Non si può dire. Meglio le bugie. Del mare e dell'alba, non si può dire.
Perché ci son cose che no, non si possono. Non si può leggere Sereni sul ciglio della strada, a cavalcioni della statua di Napoleone, mal guardati, a notte fonda, piegando le pagine per ghermire la luce di un lampione. E poi vuotare i cassetti, ripulirli, riempirli, preparare da bere e da mangiare aspettando che s'allontani l'ora del lupo. Aprir la marmellata di lampone, molto prima della colazione, e guardar la piazza addormentata, offrendo latte, un rutto, una mano alzata. Non si può dire d'avere passato il tempo del buio morbido che bussa sulle ciglia dell'aurora disegnando, colorando un deserto color carne, no, non si può dire, forse a malapena si può pensare.
E che è bello il mare freddo stordito dal vento che punta i raggi in acqua come stampelle e basta questo per sapere di vivere e di poter morire. Ma nemmeno questo si può dire.
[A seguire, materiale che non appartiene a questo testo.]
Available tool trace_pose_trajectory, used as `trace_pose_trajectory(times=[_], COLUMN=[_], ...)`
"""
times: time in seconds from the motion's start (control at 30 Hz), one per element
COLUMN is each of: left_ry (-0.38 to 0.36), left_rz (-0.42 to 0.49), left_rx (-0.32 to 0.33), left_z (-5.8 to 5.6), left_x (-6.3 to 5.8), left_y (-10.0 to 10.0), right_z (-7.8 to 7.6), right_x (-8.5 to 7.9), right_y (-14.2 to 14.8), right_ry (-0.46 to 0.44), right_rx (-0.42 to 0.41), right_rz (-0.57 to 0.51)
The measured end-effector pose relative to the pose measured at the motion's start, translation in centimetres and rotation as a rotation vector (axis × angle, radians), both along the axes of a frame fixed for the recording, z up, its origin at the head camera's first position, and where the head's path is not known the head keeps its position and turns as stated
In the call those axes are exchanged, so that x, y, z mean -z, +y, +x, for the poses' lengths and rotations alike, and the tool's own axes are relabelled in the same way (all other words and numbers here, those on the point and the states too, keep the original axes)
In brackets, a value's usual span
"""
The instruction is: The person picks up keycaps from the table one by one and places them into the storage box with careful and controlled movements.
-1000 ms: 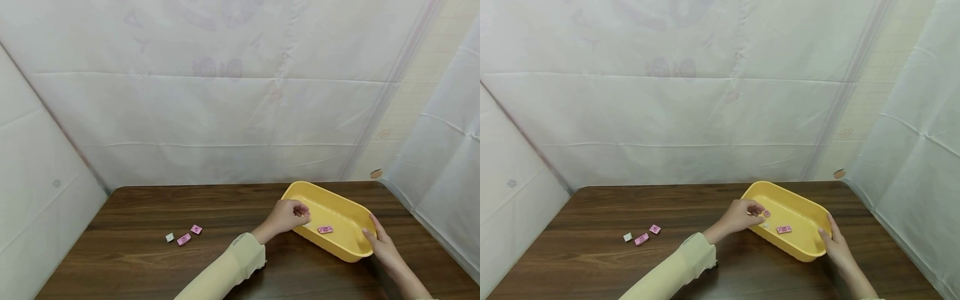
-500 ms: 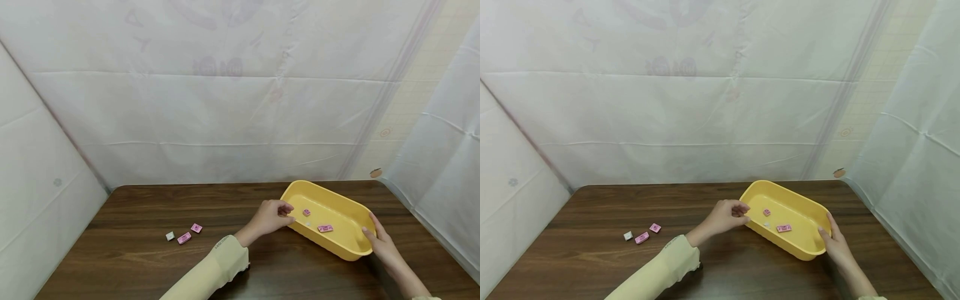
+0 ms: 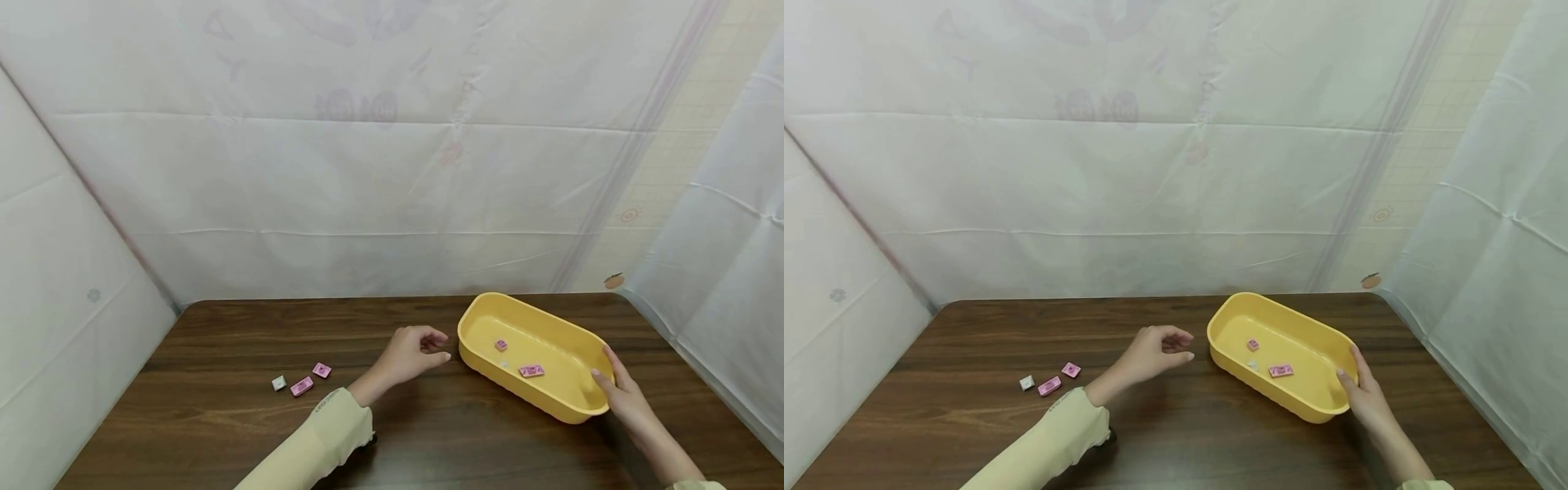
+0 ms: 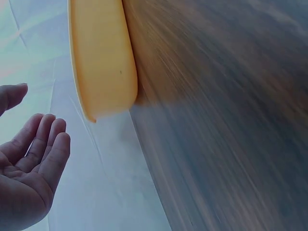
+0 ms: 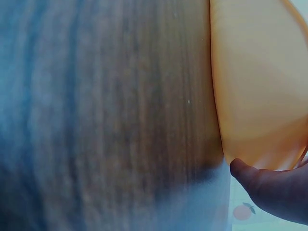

Meglio dire che scopavi, che bevevi, che dormivi. Meglio dire che s'era in giro, ad allungare la vita alla noia. Non si può dire che s'ascolta sufjan stevens a volume basso mentre si guida lenti verso dove ancora non ha spiovuto; non si può dire di passare lunghi minuti ad ascoltare il tintintin incessante di una catena sull'asta, o di guardar la schiuma che vola via, in ciuffi vivi e leggeri, rotolando.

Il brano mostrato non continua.